PROBLEM TO WORK ON:
Search the data below for the line containing "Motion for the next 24", then please set down that line and all remaining ones exactly as written.

SUPPLIED MATERIAL:
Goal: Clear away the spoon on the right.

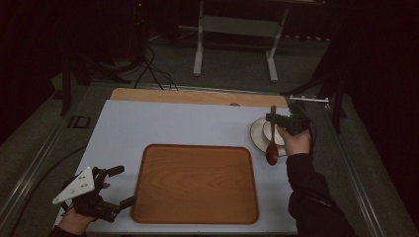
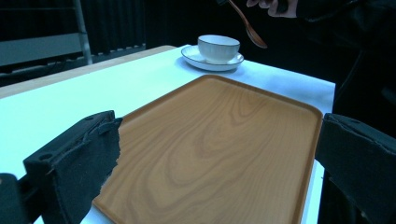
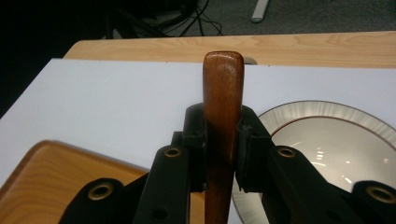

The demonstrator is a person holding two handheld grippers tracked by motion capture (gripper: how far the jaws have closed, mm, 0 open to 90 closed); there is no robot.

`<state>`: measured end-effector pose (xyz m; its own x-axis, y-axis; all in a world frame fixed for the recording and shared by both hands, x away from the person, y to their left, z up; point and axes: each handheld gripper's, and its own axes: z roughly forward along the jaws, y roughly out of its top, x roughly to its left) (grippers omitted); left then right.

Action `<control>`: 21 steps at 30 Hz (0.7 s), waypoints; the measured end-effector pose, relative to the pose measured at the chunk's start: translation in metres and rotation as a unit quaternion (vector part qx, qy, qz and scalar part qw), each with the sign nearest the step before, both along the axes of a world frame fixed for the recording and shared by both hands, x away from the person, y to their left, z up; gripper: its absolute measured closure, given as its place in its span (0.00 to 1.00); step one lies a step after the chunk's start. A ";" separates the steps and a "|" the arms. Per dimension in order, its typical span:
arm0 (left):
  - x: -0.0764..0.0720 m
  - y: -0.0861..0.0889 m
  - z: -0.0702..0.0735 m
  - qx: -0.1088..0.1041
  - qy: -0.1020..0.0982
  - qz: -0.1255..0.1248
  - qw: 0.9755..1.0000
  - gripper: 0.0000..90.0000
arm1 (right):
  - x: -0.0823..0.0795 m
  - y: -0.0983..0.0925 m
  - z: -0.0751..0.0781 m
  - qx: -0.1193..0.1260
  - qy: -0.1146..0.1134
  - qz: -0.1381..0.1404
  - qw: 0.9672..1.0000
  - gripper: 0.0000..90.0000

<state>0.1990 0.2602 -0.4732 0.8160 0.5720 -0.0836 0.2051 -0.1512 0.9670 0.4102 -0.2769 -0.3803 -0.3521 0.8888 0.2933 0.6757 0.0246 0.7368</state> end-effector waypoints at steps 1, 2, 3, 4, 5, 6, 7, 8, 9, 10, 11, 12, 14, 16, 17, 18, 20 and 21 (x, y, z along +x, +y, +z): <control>0.000 0.000 0.000 -0.001 0.001 -0.001 1.000 0.00 | -0.004 0.003 -0.002 0.002 0.004 0.006 1.000 0.85; 0.000 0.000 0.000 -0.001 0.000 -0.001 1.000 0.00 | -0.004 0.003 -0.002 0.002 0.004 0.006 1.000 0.85; 0.000 0.000 0.000 -0.003 0.000 0.000 1.000 0.00 | -0.007 0.006 -0.004 0.001 0.004 0.012 1.000 0.85; 0.000 0.000 0.000 -0.003 -0.001 0.000 1.000 0.00 | -0.007 0.006 -0.004 0.001 0.004 0.012 1.000 0.85; 0.000 0.000 0.000 -0.002 -0.001 0.000 1.000 0.00 | -0.011 0.008 -0.004 0.004 0.006 0.012 1.000 0.85; 0.000 0.000 0.000 -0.001 -0.002 0.000 1.000 0.00 | -0.011 0.008 -0.004 0.004 0.006 0.012 1.000 0.85; 0.000 0.000 0.000 -0.001 -0.001 0.000 1.000 0.00 | -0.015 0.011 -0.005 0.004 0.008 0.015 1.000 0.85; 0.000 0.000 0.000 0.000 -0.002 0.000 1.000 0.00 | -0.015 0.011 -0.005 0.004 0.008 0.015 1.000 0.85; -0.001 0.000 0.000 -0.001 -0.002 0.000 1.000 0.00 | -0.020 0.014 -0.006 0.005 0.011 0.018 1.000 0.85; -0.001 0.000 0.000 -0.001 -0.002 0.000 1.000 0.00 | -0.020 0.014 -0.006 0.005 0.011 0.018 1.000 0.85; -0.001 0.000 0.000 -0.001 -0.002 0.000 1.000 0.00 | -0.025 0.016 -0.006 0.007 0.011 0.018 1.000 0.85; 0.000 0.000 0.000 -0.001 -0.002 0.000 1.000 0.00 | -0.025 0.016 -0.006 0.007 0.011 0.018 1.000 0.85; 0.000 0.000 0.000 0.000 -0.001 0.000 1.000 0.00 | -0.029 0.018 -0.007 0.009 0.013 0.019 1.000 0.85; 0.000 0.000 0.000 0.000 -0.001 0.000 1.000 0.00 | -0.032 0.021 -0.008 0.012 0.016 0.020 1.000 0.85; -0.001 0.000 0.000 -0.001 -0.001 0.000 1.000 0.00 | -0.036 0.024 -0.009 0.018 0.019 0.021 0.999 0.85; -0.001 0.000 0.000 -0.002 -0.002 0.000 1.000 0.00 | -0.036 0.024 -0.009 0.018 0.019 0.021 0.999 0.85; -0.001 0.000 0.000 -0.003 -0.004 -0.001 1.000 0.00 | -0.040 0.028 -0.011 0.019 0.021 0.025 0.999 0.85; -0.001 0.000 0.000 -0.004 -0.004 -0.004 1.000 0.00 | -0.044 0.033 -0.011 0.019 0.023 0.028 0.999 0.85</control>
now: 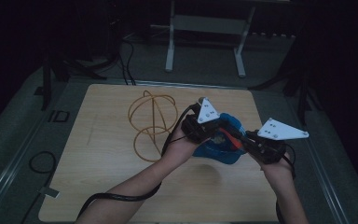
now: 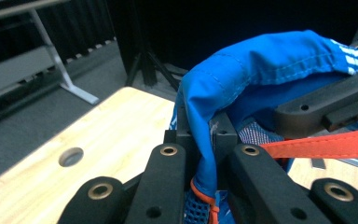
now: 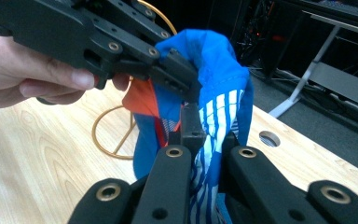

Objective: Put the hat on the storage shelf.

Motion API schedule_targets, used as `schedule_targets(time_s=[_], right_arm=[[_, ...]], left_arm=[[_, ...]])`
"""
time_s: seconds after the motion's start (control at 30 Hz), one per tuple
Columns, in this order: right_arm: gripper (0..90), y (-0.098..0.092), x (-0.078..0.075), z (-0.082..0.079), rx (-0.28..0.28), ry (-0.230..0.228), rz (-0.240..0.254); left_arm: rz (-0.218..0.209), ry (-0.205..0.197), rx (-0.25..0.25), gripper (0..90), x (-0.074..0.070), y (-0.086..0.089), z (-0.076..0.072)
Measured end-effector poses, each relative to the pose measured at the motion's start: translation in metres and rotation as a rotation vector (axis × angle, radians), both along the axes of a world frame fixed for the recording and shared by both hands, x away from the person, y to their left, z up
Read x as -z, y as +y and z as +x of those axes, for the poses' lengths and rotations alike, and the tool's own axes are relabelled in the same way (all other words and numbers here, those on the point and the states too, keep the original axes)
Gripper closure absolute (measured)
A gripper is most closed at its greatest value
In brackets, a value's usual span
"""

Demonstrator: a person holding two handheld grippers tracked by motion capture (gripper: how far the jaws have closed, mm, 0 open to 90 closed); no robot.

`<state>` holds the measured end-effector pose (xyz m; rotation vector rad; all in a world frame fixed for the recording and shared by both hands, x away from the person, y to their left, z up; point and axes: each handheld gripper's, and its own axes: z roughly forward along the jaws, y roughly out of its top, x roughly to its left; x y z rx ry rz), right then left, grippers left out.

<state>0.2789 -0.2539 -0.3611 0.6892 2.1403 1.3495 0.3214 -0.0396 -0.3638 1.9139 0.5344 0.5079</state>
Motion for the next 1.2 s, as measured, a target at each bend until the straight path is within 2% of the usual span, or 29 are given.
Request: schedule_targets(time_s=[0.07,0.17,0.23,0.37,0.57,0.67,0.8,0.9,1.0,1.07,1.13,1.17,1.2], right_arm=[[88.6,-0.001,0.001,-0.001,0.001,-0.001,0.004],[88.1,-0.003,0.000,-0.003,0.002,-0.001,0.009],[83.2,-0.006,-0.001,-0.006,0.004,0.003,0.030],[74.0,-0.007,-0.004,-0.010,0.007,-0.002,0.042],[58.8,-0.007,-0.009,-0.014,0.030,-0.009,0.063],[53.8,-0.011,-0.011,-0.014,0.048,-0.004,0.086],[51.6,-0.015,-0.014,-0.015,0.052,-0.002,0.092],[48.3,-0.015,-0.015,-0.018,0.062,-0.008,0.062],[42.3,-0.015,-0.017,-0.017,0.056,0.009,0.066],[39.1,-0.012,-0.018,-0.018,0.062,0.000,0.030],[39.2,-0.011,-0.018,-0.019,0.057,-0.005,0.019],[39.5,-0.011,-0.020,-0.021,0.013,0.003,0.037],[39.5,-0.011,-0.021,-0.021,0.003,0.000,0.044]], left_arm=[[-0.010,-0.025,0.007,87.3,-0.001,0.001,-0.001],[-0.028,-0.031,0.022,87.4,-0.003,0.003,-0.003],[-0.027,-0.042,0.026,87.4,-0.005,0.003,-0.004],[-0.046,-0.050,0.038,87.4,-0.008,0.004,-0.007],[-0.047,-0.078,0.044,87.5,-0.011,0.004,-0.012],[-0.055,-0.071,0.054,87.5,-0.013,0.005,-0.013],[-0.036,-0.069,0.077,87.4,-0.014,0.006,-0.016],[0.017,-0.076,0.068,87.3,-0.015,0.002,-0.020],[0.024,-0.065,0.090,87.3,-0.014,-0.001,-0.021],[0.025,-0.059,0.092,87.3,-0.013,-0.003,-0.021],[0.025,-0.064,0.086,87.3,-0.012,-0.002,-0.021],[0.022,-0.066,0.086,87.4,-0.013,-0.001,-0.021],[0.020,-0.070,0.084,87.4,-0.013,0.000,-0.020]])
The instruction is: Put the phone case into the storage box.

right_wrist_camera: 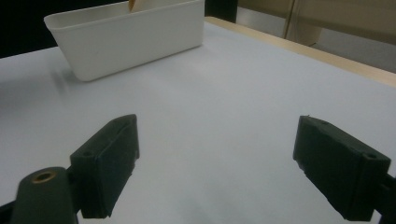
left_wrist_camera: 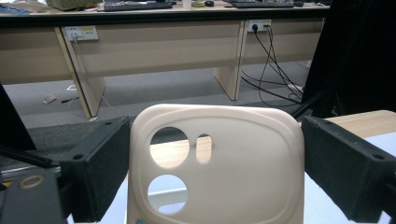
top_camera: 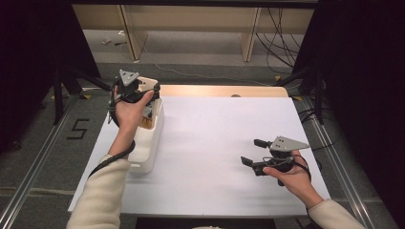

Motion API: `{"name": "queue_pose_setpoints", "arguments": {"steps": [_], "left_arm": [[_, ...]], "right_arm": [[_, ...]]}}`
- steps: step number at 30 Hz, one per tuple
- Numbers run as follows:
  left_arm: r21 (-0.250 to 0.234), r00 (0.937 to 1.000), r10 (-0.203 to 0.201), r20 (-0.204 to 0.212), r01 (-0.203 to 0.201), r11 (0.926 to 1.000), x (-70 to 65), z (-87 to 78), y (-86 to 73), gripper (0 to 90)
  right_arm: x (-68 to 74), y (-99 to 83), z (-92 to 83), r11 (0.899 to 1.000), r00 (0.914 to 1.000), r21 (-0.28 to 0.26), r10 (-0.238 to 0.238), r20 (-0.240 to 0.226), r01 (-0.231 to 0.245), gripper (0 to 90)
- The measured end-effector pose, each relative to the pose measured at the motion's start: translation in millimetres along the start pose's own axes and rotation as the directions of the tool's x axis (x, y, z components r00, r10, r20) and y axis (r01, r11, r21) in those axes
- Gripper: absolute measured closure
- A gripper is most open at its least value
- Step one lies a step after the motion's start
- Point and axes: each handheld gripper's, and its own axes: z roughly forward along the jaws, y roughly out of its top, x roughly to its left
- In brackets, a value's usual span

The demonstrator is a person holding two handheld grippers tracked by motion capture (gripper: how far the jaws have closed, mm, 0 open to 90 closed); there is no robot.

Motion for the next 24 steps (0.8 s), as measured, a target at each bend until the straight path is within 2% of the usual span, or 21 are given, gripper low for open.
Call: {"name": "queue_pose_setpoints", "arguments": {"steps": [24], "left_arm": [[0.005, 1.0, 0.004, 0.008, -0.004, 1.0, 0.6, 10.4, -2.2, 10.9]], "right_arm": [[-0.1, 0.1, 0.3, 1.0, 1.0, 0.0, 0.0, 0.0, 0.0, 15.5]]}}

SOLUTION FOR THIS PROBLEM:
Motion for the next 24 steps (0.8 s), as measured, a target at each bend until the straight path is within 2% of the usual span, or 21 are given, gripper low for open.
Call: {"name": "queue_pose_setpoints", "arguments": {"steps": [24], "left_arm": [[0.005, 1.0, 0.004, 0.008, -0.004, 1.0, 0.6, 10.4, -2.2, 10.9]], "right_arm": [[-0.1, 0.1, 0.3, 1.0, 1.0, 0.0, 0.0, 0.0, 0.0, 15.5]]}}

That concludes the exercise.